I've been putting a lot of thought into it, and I want to go public about my true identity. For the first stream we do, which with be for Sapnaps, I'll use my real voice. And hope for the best.

Everyone kinda acting weird at times. Like when I walk into a room, it's like they forgot I was a girl all over again. Sapnaps been the most weird though. We'll all be talking then Ill jokingly flirt with him and he doesn't do it back like we usually do. He just goes silent and gets all flustered. I didn't mind it to much, just felt weird now that things have changed.

Today we'd just been chilling and watch movies. Since it was dark now, we declared horror was the best choice, with some protesters * cough cough* sapnap and Karl.

So now I sat comfortably on the couch between Alex and Sapnap. The movie states and we all settled in. I snuggled into the blanket I stole from Sapnaps room, and began watching the movie.

The more intense stuff start and right away Karl got closer to Alex . I look over the sapnap to see how he's holding up and I could tell he was try his best to not do the same as Karl.

A jump scare comes along and sapnap grabs my hand out of fear, causing us to look at the other. He lets go quickly, a blush covers his cheeks. Aww, he's so cute.

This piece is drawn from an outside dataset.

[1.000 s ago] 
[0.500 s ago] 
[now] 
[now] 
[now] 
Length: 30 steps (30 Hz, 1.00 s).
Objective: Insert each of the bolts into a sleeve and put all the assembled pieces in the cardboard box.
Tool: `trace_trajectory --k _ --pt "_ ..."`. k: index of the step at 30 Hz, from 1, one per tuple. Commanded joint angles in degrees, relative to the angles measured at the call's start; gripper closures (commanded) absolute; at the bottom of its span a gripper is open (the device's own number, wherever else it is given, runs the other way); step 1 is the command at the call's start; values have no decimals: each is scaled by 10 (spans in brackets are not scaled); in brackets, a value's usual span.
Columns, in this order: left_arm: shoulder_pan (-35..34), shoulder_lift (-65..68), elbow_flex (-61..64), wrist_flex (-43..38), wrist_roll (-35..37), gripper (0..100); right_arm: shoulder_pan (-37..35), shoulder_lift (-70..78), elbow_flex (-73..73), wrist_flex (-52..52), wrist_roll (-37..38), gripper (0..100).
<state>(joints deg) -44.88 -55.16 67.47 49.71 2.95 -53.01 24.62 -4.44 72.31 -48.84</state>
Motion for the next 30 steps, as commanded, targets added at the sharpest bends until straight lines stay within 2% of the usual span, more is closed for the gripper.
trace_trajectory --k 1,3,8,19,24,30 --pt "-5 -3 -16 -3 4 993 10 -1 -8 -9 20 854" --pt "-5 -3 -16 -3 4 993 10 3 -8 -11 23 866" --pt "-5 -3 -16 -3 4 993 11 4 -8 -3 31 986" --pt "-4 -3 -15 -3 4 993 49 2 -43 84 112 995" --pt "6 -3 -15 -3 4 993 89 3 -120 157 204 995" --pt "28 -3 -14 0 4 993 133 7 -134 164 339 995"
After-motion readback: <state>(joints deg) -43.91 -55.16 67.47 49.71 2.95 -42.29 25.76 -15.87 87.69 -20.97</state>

Move jump scares come, Karl kept his head buried. Sapnap on the other hand just kept making himself suffer. Alex as some point stole all the blanket off me, so when sapnap gets scared again. He goes to grab my hand but it wasn't there. Instead he grab my bare thigh.

He was too shocked to move it but once he does he apologize profusely "I'm so sorry y/n, I swear I didn't mean to. I just go scared a little, not a lot obviously." I cut in to shut him up "Sapnap it's fine, it's not a big deal. See" I don't think and just grab his thigh like he did to me to prove it wasn't a big deal. He looks at me with wide eyes as I stay there. Move my hand a little closer to his knee. Quickly he stops my movement with his hand on mine.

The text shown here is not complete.